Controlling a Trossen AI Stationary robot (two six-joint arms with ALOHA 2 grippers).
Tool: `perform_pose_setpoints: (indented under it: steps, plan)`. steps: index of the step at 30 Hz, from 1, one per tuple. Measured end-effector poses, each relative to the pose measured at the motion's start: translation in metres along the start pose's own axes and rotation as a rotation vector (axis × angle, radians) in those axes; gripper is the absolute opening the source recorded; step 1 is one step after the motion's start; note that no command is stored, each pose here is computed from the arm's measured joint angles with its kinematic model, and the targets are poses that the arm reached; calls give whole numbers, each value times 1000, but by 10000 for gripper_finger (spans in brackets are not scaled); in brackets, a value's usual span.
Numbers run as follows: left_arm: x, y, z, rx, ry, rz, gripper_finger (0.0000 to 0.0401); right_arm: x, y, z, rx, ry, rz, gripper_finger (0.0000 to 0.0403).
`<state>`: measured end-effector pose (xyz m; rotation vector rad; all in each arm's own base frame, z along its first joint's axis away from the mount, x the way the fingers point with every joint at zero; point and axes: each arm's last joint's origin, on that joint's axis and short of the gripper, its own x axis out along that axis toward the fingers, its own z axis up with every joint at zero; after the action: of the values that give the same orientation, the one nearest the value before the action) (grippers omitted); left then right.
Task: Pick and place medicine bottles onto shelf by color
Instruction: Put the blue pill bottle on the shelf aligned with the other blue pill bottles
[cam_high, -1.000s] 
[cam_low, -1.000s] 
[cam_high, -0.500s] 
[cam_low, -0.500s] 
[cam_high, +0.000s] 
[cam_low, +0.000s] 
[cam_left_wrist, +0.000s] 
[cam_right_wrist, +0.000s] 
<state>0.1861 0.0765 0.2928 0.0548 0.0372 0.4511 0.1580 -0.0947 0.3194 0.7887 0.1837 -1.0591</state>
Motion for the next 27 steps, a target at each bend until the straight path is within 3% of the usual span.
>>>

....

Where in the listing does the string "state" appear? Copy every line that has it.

`<state>`: measured end-effector pose (xyz m; rotation vector rad; all in each arm's own base frame, z along its first joint's axis away from the mount, x the way the fingers point with every joint at zero; point and axes: each arm's last joint's origin, on that joint's axis and short of the gripper, its own x axis out along that axis toward the fingers, its own z axis up with every joint at zero; after the action: of the values that give the same orientation, the one nearest the value before the action) (grippers omitted); left then right.
<state>0.1861 0.0765 0.2928 0.0548 0.0372 0.4511 0.1580 -0.0947 0.3194 0.7887 0.1837 -1.0591</state>

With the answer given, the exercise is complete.